Analysis

Tech has its week of reckoning

If you wanted to see two completely divergent narratives around tech, this week was the time to do it. On one hand, we had CES, a wan, digital version of the giant consumer technology trade show held every January. And on the other hand, we saw how social media, monolithic technology platforms such as AWS, and social algorithms were harnessed to fuel an insurrection on the U.S. Capitol.

Thanks to technology (namely smartphones and cloud services), citizens of the U.S. and of the world were able to watch everything unfold live and debate every aspect of the insurrection on the same social media platforms that were accused of enabling it. Also thanks to technology (specifically facial recognition software and digital forensics), law enforcement was able to track down some of those involved and arrest them. In the meantime, as the tech reckoning was taking place in the real world, the digital version of the trade show was showing off futuristic robots, curved screens, and $3,000 dog doors. And yet, even at CES a reckoning was taking place.

Our annual CES photo looks pretty different this year.

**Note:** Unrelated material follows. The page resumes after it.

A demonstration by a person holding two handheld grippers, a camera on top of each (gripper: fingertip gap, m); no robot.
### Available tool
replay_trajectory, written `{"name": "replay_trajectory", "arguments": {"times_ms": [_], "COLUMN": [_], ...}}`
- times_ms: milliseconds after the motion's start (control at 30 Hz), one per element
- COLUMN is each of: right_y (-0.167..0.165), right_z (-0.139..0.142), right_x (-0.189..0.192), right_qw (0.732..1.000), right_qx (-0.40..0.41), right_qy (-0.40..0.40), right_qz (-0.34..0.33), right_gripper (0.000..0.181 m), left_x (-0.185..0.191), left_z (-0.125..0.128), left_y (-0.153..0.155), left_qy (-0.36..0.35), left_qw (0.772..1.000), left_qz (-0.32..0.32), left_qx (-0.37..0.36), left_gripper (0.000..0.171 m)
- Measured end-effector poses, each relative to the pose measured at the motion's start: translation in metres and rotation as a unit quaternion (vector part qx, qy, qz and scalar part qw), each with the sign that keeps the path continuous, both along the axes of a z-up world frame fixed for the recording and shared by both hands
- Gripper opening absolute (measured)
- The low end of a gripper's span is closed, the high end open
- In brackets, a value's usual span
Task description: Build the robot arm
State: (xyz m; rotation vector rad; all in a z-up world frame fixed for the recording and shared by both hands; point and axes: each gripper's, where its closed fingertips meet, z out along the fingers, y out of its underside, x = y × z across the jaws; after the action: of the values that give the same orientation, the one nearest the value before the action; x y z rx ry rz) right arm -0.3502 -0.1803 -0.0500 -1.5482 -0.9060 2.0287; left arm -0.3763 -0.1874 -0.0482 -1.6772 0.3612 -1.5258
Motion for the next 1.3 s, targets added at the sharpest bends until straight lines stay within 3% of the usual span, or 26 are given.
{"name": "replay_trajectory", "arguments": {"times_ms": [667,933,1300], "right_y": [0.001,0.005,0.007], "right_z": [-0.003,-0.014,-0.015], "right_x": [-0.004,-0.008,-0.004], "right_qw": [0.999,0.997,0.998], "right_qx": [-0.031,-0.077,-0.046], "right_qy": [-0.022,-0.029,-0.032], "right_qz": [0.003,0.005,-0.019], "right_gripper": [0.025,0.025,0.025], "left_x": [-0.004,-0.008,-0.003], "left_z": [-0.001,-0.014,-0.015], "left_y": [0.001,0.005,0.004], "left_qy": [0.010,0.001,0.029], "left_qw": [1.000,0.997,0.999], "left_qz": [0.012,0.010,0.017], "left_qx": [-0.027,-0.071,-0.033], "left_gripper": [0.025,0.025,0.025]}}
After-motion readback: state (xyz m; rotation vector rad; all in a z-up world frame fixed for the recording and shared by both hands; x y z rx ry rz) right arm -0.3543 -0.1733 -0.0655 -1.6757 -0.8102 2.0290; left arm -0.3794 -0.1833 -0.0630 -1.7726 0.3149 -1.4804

Microsoft President Brad Smith kicked things off with a keynote focused on the role we want technology to play in the world. He addressed its gigantic consumption of energy (it takes the same amount of energy to operate a data center for a year as it does to power 8,000 homes, for example) and talked about Microsoft’s efforts to mitigate the effects of that consumption by moving from fossil fuels to renewables. He then talked about the need for technologists to think about what technology can do and how it might be used against others. Smith also called for guardrails on the tech industry around artificial intelligence, noting how technologies like facial recognition can be used for both good and bad. He also brought up the possible repercussions of algorithmic bias.

It was an incredibly surprising speech for a technology event. Technology has been associated with optimism and exceptionalism for so long that for it to even recognize that it has both beneficial and detrimental effects on both individual people and the world at large felt like introspection.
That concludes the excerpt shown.